Source records: Begin
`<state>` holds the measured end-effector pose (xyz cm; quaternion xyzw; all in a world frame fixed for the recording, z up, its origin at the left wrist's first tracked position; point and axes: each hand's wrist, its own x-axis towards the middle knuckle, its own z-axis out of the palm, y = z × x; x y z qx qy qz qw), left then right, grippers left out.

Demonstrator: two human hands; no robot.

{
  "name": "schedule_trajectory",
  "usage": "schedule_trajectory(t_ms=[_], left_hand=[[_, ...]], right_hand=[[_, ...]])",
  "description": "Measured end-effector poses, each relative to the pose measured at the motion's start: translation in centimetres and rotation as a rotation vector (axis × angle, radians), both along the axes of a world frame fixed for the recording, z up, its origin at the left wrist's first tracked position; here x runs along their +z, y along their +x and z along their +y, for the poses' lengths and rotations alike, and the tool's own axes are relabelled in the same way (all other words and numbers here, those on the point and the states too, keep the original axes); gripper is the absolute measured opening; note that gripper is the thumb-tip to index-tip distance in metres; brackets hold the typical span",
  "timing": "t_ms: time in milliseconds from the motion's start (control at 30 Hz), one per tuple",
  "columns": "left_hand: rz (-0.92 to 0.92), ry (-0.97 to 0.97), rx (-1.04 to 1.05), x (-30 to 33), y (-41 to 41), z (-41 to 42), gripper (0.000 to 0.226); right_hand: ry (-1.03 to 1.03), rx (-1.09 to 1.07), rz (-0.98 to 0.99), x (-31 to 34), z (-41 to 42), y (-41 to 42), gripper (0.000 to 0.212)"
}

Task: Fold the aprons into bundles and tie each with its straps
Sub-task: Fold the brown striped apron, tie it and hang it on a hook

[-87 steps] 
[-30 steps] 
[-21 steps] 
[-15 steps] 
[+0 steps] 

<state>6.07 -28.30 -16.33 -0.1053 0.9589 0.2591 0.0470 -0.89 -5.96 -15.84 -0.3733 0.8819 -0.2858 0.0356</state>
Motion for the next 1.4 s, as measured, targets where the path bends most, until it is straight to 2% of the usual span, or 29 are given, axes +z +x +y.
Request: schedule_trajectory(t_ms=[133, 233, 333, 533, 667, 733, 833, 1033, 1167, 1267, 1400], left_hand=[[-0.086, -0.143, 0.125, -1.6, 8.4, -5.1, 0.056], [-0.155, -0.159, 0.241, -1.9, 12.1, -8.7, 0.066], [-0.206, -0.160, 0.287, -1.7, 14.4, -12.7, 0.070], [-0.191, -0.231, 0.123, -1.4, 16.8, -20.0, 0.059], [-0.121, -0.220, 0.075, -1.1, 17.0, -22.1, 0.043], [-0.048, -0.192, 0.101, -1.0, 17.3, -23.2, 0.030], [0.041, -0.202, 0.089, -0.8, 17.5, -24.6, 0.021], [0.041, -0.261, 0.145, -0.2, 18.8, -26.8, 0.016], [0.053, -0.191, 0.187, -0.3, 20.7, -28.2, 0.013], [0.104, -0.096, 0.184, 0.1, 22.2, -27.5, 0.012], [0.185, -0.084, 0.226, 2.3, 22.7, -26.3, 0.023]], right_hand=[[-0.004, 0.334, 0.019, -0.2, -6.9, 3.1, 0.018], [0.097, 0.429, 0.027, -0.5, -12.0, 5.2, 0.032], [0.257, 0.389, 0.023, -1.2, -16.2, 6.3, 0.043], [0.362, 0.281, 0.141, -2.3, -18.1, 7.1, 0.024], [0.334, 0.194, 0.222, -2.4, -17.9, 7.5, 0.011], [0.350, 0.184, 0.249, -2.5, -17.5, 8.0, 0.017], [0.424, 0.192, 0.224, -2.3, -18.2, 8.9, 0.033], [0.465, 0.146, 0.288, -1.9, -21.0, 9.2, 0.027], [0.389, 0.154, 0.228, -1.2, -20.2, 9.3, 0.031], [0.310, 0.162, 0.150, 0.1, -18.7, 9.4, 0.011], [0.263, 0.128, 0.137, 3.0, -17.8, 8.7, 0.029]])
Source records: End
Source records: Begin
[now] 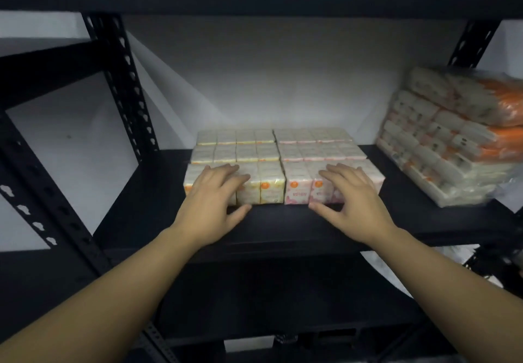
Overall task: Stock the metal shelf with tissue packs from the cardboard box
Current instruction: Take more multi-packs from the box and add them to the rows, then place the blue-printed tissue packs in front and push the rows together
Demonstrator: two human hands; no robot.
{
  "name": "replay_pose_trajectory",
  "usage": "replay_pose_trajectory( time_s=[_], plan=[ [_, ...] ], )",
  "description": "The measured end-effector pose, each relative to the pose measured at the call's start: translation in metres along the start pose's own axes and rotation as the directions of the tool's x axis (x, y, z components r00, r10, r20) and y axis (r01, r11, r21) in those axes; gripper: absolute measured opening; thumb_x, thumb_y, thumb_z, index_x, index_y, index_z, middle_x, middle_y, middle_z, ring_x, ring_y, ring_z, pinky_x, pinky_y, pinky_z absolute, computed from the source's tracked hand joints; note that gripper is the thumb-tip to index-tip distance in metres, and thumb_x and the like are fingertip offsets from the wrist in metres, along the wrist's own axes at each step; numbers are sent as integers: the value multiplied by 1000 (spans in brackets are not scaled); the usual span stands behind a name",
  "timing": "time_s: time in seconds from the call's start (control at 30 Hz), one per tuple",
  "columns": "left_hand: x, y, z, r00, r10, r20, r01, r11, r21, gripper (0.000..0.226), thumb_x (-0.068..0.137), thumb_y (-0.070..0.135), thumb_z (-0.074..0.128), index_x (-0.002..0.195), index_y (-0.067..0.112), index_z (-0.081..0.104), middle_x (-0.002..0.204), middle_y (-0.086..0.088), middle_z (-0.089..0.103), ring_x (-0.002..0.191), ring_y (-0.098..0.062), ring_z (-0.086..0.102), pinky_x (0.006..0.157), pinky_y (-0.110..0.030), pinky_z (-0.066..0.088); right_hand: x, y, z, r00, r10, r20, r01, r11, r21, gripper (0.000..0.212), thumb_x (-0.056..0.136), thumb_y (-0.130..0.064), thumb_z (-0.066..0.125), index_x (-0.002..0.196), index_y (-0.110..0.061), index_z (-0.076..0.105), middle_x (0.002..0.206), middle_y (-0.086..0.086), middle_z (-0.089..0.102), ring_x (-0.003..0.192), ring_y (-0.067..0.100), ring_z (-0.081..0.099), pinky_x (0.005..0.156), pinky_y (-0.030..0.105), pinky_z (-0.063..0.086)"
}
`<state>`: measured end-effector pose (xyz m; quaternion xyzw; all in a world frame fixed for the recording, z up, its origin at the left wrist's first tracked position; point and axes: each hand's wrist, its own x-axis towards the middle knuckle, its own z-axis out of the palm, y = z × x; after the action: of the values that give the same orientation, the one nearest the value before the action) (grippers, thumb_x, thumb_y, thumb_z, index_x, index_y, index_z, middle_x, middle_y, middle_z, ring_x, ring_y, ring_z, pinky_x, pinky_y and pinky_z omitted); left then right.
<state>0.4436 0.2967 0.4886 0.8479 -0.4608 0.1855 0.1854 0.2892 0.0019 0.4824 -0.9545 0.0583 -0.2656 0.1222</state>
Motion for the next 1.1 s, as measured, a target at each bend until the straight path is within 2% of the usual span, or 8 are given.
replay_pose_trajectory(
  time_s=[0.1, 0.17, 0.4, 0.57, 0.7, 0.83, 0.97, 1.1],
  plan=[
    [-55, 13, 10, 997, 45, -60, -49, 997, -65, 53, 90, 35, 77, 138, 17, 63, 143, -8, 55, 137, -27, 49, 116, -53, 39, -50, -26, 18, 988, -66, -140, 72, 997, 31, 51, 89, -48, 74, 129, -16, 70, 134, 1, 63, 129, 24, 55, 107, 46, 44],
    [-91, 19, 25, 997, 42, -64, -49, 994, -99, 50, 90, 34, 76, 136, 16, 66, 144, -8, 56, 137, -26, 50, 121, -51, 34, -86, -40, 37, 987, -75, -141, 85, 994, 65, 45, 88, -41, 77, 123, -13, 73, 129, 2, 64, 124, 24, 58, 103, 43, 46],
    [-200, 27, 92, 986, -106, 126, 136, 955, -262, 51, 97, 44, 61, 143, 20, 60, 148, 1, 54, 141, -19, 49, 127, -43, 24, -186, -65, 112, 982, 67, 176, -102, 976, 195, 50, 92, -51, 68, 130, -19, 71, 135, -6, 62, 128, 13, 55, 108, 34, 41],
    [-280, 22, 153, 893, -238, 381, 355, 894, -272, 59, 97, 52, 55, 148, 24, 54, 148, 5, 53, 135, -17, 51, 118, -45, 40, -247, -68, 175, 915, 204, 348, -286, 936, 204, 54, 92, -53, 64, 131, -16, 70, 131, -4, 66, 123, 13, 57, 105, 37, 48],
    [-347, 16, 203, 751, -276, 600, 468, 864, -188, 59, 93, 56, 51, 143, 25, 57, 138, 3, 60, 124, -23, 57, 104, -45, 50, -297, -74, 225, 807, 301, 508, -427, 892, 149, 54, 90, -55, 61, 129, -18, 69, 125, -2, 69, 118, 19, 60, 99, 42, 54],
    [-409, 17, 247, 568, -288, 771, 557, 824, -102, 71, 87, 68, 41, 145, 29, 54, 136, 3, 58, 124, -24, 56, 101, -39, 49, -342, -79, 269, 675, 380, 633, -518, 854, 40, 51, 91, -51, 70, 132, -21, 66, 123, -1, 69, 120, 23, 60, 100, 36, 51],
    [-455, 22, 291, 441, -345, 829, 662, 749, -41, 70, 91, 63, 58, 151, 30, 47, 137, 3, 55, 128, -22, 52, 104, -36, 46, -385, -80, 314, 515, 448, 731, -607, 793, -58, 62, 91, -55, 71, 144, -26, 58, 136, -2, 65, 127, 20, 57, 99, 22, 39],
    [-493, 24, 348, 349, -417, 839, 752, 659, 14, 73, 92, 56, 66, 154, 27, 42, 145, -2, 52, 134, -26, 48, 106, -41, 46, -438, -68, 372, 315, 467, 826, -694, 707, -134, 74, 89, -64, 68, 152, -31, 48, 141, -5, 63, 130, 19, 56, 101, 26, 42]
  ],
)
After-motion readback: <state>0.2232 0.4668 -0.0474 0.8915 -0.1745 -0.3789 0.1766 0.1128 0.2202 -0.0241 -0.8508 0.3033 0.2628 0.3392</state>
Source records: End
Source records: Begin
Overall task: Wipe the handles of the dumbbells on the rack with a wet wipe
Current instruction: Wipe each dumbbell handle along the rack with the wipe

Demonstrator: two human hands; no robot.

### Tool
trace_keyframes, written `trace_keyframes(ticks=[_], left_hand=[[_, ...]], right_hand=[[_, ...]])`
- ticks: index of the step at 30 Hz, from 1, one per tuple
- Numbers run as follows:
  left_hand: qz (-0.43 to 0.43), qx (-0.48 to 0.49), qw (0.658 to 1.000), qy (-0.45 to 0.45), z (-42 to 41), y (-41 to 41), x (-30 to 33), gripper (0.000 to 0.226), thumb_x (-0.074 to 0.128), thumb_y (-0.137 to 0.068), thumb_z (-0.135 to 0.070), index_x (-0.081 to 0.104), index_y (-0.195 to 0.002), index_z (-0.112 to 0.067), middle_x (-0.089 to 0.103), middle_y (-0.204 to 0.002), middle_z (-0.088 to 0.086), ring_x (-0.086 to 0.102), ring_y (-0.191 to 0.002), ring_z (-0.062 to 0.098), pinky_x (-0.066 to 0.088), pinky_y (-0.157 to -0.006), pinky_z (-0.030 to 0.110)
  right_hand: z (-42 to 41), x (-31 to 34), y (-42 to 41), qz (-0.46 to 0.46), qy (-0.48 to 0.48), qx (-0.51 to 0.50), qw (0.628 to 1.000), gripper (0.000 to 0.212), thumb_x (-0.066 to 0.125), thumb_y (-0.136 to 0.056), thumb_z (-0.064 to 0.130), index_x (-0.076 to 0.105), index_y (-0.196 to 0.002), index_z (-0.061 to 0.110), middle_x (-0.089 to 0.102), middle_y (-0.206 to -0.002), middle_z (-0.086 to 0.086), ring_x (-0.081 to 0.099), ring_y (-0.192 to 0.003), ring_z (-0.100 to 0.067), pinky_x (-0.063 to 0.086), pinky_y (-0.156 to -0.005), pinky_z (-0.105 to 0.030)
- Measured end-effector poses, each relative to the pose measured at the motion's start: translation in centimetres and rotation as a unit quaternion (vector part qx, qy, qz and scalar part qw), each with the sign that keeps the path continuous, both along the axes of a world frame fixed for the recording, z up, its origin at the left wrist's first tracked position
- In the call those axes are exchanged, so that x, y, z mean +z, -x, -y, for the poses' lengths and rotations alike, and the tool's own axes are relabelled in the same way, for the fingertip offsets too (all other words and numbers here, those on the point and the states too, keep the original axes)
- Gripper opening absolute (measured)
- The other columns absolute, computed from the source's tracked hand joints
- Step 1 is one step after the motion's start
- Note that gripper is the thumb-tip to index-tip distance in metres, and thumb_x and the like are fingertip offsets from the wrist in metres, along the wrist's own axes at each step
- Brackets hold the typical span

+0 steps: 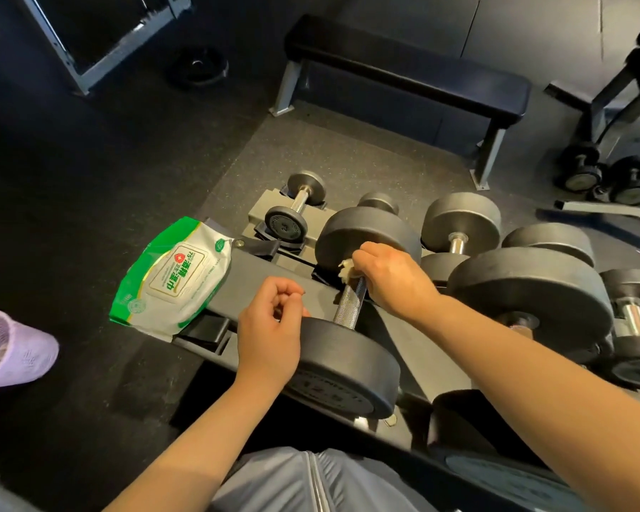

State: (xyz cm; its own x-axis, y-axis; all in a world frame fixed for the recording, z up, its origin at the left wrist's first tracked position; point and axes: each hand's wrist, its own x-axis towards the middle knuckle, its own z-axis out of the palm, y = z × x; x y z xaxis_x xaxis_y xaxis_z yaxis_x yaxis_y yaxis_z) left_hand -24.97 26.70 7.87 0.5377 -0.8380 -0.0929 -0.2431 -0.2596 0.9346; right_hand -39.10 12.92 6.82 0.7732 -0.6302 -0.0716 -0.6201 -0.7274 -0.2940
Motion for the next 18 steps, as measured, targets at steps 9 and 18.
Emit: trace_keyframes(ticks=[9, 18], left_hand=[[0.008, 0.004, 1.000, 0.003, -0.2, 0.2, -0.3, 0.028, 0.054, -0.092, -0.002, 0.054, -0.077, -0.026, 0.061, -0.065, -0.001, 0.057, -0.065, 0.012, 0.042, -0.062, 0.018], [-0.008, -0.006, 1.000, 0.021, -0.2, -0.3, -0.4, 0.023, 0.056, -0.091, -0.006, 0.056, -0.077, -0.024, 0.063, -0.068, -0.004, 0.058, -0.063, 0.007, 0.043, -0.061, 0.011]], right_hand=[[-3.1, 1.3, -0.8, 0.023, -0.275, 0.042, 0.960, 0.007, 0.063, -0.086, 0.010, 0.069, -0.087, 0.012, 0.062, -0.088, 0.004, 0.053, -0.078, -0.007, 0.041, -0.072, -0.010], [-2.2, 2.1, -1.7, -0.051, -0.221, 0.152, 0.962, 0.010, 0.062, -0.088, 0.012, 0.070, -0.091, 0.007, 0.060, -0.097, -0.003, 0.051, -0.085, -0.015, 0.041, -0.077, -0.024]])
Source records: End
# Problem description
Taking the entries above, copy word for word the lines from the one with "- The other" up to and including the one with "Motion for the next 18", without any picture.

# Result of the exercise
- The other columns absolute, computed from the source's tracked hand joints
- Step 1 is one step after the motion's start
- Note that gripper is the thumb-tip to index-tip distance in metres, and thumb_x and the like are fingertip offsets from the wrist in metres, along the wrist's own axes at each step
- Brackets hold the typical span

+0 steps: 

State: (xyz cm; its own x-axis, y-axis; all in a world frame fixed for the recording, z up, its origin at the left wrist's first tracked position; point and axes: each hand's wrist, its own x-axis towards the middle knuckle, its own z-axis out of the palm, y = z × x; x y z xaxis_x xaxis_y xaxis_z yaxis_x yaxis_y yaxis_z) left_hand -24.97 26.70 7.87 0.5377 -0.8380 -0.0929 -0.2431 -0.2596 0.9346; right_hand -39.10 12.92 6.82 0.7732 -0.6302 -0.0716 -0.6201 -0.7274 -0.2940
Motion for the next 18 steps, as measured, targets at steps 9 and 18.

The requested output is complete.